=== Problem requirements ===
Repeat exactly the lines below that lie between the line with "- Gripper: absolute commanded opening" and the line with "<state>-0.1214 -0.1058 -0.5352", counting both of those lines as part of the answer.

Records from a data source:
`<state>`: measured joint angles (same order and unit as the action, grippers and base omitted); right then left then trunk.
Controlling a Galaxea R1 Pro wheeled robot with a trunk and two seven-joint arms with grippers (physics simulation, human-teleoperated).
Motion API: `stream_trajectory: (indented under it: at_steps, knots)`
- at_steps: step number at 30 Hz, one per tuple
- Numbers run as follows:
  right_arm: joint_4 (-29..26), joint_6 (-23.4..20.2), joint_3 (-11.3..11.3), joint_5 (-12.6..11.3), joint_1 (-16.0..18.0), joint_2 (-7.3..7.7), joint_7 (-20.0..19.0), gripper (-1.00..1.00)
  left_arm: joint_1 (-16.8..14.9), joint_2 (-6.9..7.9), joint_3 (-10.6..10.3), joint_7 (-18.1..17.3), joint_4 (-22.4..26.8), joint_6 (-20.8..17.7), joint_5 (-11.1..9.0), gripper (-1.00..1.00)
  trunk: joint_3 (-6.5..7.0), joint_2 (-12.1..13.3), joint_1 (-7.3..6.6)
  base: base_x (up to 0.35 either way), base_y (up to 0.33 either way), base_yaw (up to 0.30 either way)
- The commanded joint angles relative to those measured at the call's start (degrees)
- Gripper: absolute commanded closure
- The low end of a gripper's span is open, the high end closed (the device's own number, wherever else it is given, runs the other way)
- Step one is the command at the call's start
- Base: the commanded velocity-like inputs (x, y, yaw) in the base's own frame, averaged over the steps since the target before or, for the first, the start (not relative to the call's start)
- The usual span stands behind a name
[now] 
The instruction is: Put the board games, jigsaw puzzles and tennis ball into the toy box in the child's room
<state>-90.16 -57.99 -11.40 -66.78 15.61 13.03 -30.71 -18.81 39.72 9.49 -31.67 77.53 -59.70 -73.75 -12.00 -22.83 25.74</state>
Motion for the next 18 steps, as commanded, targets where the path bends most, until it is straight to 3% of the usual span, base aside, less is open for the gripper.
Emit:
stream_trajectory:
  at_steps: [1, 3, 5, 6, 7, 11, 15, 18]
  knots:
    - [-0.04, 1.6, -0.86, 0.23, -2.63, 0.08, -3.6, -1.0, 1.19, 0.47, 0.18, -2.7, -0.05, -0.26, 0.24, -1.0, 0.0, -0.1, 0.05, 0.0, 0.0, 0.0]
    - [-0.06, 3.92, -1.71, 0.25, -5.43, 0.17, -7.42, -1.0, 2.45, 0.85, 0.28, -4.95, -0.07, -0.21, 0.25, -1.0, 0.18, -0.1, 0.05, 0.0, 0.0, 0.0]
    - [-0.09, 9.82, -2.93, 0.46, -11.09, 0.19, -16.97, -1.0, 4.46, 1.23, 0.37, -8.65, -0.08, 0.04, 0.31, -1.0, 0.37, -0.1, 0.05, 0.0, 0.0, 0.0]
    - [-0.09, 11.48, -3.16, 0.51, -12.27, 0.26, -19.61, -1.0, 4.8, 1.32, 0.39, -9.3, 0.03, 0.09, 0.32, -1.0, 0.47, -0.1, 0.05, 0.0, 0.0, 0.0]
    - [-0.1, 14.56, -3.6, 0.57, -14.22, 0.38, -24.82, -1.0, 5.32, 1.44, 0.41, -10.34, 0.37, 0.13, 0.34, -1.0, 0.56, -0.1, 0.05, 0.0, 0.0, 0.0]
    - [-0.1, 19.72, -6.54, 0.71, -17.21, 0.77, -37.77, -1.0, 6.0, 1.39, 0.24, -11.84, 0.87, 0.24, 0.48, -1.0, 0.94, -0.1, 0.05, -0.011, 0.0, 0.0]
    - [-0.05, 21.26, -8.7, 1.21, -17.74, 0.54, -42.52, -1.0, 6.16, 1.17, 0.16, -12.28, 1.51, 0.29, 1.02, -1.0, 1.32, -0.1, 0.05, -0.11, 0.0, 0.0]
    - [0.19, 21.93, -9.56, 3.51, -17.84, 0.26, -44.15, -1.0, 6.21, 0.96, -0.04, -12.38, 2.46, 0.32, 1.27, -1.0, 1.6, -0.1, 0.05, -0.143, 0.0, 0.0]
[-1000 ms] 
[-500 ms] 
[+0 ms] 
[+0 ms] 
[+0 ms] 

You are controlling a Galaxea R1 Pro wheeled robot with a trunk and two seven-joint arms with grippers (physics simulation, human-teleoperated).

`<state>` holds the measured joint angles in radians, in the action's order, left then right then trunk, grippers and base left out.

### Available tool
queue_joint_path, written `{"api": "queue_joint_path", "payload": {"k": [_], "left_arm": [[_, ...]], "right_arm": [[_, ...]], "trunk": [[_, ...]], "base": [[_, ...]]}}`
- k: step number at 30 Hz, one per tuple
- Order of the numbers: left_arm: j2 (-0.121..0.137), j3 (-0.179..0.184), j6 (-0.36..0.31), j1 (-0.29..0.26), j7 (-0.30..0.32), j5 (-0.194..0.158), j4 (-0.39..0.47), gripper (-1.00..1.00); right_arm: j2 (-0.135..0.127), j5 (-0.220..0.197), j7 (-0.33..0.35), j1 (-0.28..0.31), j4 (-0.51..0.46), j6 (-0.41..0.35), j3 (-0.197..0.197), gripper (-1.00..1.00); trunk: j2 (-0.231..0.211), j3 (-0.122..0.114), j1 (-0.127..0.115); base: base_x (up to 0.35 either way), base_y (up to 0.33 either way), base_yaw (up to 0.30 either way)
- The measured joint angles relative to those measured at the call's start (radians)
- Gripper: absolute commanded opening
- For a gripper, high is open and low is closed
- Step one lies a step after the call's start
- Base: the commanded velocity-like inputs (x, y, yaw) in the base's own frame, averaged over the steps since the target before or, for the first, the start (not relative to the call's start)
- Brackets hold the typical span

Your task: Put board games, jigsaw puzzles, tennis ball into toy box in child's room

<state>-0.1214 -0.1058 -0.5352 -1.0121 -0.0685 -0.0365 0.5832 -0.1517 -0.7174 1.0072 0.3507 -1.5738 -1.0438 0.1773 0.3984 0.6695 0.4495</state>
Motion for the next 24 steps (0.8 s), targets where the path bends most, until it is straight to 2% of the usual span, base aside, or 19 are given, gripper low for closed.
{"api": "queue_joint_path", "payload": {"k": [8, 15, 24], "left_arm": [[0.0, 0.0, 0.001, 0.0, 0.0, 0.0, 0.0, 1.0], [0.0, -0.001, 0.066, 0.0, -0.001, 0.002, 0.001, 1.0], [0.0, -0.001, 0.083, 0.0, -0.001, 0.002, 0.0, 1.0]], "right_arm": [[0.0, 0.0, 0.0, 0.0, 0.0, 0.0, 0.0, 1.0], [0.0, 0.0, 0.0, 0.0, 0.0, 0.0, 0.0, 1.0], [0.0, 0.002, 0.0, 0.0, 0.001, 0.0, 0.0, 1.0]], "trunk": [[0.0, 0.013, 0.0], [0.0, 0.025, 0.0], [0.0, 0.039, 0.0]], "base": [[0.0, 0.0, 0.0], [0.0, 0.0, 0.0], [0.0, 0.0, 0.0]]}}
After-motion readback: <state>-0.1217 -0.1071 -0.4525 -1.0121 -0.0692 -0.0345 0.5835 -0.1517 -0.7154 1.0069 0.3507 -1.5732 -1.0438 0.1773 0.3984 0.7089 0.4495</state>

=== Exercise output ===
- Gripper: absolute commanded opening
- For a gripper, high is open and low is closed
- Step one lies a step after the call's start
- Base: the commanded velocity-like inputs (x, y, yaw) in the base's own frame, averaged over the steps since the target before or, for the first, the start (not relative to the call's start)
- Brackets hold the typical span

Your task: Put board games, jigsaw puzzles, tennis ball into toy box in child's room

<state>-0.1214 -0.1058 -0.5352 -1.0121 -0.0685 -0.0365 0.5832 -0.1517 -0.7174 1.0072 0.3507 -1.5738 -1.0438 0.1773 0.3984 0.6695 0.4495</state>

Work on this exercise is finished.